# EXERCISE DETAILS
Return, exactly as written, every line from the first line of the data below through the line that contains "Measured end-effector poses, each".

# DATA FOR ANALYSIS

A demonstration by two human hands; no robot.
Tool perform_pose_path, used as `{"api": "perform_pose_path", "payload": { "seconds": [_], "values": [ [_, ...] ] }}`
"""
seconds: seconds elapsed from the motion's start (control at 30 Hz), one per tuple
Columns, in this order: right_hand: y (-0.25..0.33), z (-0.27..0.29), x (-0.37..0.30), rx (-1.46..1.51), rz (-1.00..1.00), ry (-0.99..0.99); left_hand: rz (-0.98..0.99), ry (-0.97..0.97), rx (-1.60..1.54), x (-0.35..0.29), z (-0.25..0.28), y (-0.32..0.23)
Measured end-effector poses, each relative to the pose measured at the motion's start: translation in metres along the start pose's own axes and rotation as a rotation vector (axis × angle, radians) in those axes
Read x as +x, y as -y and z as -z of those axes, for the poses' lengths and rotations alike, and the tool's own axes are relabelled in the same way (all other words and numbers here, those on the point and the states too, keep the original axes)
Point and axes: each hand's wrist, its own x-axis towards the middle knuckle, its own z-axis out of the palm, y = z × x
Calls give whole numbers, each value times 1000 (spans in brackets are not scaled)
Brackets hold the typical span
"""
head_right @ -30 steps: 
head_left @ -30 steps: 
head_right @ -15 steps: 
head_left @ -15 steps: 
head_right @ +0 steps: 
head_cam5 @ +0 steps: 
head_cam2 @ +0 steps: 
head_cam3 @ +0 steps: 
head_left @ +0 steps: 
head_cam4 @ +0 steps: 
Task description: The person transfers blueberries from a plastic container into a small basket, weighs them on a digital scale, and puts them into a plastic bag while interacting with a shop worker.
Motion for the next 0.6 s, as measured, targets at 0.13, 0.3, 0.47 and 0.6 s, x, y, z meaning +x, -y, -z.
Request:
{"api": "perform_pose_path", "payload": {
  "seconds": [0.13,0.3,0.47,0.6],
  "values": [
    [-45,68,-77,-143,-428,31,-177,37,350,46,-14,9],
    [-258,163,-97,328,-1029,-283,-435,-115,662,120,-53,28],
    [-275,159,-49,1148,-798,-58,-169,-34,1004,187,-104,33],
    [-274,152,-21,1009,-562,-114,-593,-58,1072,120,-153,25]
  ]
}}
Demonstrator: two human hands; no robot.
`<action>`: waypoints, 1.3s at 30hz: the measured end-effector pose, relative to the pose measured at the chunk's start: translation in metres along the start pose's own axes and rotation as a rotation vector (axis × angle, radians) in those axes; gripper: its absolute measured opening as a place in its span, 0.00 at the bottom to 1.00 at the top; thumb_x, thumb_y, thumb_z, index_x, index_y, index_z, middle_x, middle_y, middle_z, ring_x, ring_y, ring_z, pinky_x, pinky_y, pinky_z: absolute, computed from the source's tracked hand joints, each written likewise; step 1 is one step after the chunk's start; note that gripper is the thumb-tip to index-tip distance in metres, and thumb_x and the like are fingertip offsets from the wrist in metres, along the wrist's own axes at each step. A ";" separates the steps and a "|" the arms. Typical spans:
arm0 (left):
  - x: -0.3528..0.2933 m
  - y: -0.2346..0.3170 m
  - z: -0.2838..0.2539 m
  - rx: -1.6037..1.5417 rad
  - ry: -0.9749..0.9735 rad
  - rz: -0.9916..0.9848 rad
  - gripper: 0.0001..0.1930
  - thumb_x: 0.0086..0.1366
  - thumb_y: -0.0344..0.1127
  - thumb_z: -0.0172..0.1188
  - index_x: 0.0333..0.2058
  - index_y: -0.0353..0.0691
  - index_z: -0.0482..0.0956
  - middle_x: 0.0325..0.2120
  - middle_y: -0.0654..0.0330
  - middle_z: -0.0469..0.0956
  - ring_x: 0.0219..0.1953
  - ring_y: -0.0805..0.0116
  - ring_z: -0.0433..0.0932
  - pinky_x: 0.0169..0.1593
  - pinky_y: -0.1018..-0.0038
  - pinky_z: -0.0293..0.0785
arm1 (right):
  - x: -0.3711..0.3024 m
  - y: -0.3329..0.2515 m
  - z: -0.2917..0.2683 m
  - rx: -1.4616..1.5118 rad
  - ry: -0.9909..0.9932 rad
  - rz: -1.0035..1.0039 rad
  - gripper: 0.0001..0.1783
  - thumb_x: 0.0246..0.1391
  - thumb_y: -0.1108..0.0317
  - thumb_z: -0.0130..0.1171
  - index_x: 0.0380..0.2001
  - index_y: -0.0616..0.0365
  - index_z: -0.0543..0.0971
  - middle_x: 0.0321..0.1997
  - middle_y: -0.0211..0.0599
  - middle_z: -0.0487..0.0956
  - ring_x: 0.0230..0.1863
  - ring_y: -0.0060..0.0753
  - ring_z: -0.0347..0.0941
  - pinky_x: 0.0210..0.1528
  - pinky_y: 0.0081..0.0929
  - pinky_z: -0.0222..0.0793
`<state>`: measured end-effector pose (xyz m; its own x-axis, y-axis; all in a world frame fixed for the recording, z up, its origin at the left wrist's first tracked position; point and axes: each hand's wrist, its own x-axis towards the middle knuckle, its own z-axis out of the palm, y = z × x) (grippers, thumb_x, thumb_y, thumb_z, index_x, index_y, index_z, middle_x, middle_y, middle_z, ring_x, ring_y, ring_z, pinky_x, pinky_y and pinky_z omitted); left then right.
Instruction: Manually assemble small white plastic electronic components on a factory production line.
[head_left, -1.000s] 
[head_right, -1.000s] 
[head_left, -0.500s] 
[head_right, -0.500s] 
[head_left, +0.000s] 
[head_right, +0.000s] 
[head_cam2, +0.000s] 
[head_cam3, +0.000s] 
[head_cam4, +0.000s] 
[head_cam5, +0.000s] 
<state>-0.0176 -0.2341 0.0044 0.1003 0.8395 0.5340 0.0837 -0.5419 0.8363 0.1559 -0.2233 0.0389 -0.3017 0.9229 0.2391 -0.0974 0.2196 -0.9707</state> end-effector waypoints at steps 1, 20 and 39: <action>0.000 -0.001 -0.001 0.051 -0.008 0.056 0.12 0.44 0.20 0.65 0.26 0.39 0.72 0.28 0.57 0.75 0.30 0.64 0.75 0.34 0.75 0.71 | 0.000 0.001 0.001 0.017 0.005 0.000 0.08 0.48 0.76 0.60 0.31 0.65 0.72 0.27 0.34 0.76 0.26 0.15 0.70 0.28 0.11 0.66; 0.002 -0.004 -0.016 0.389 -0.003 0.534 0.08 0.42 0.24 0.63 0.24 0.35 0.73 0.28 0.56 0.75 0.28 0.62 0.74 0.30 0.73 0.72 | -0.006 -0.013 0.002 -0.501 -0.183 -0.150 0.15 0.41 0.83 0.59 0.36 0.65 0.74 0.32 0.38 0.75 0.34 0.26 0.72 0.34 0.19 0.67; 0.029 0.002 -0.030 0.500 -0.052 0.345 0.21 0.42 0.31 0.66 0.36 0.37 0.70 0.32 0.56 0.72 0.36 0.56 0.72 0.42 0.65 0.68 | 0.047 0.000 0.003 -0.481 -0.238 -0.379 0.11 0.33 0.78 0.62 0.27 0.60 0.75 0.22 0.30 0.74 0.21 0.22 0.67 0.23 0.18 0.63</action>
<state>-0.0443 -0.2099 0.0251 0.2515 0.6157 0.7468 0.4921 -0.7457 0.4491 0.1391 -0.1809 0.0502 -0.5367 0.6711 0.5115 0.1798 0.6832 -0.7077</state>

# ANSWER FOR THIS EXERCISE
A demonstration by two human hands; no robot.
Tool perform_pose_path, used as `{"api": "perform_pose_path", "payload": { "seconds": [_], "values": [ [_, ...] ] }}`
"""
seconds: seconds elapsed from the motion's start (control at 30 Hz), one per tuple
Columns, in this order: right_hand: y (-0.25..0.33), z (-0.27..0.29), x (-0.37..0.30), rx (-1.46..1.51), rz (-1.00..1.00), ry (-0.99..0.99); left_hand: rz (-0.98..0.99), ry (-0.97..0.97), rx (-1.60..1.54), x (-0.35..0.29), z (-0.25..0.28), y (-0.32..0.23)
Measured end-effector poses, each relative to the pose measured at the motion's start: translation in metres along the start pose's own axes and rotation as a rotation vector (axis × angle, radians) in those axes

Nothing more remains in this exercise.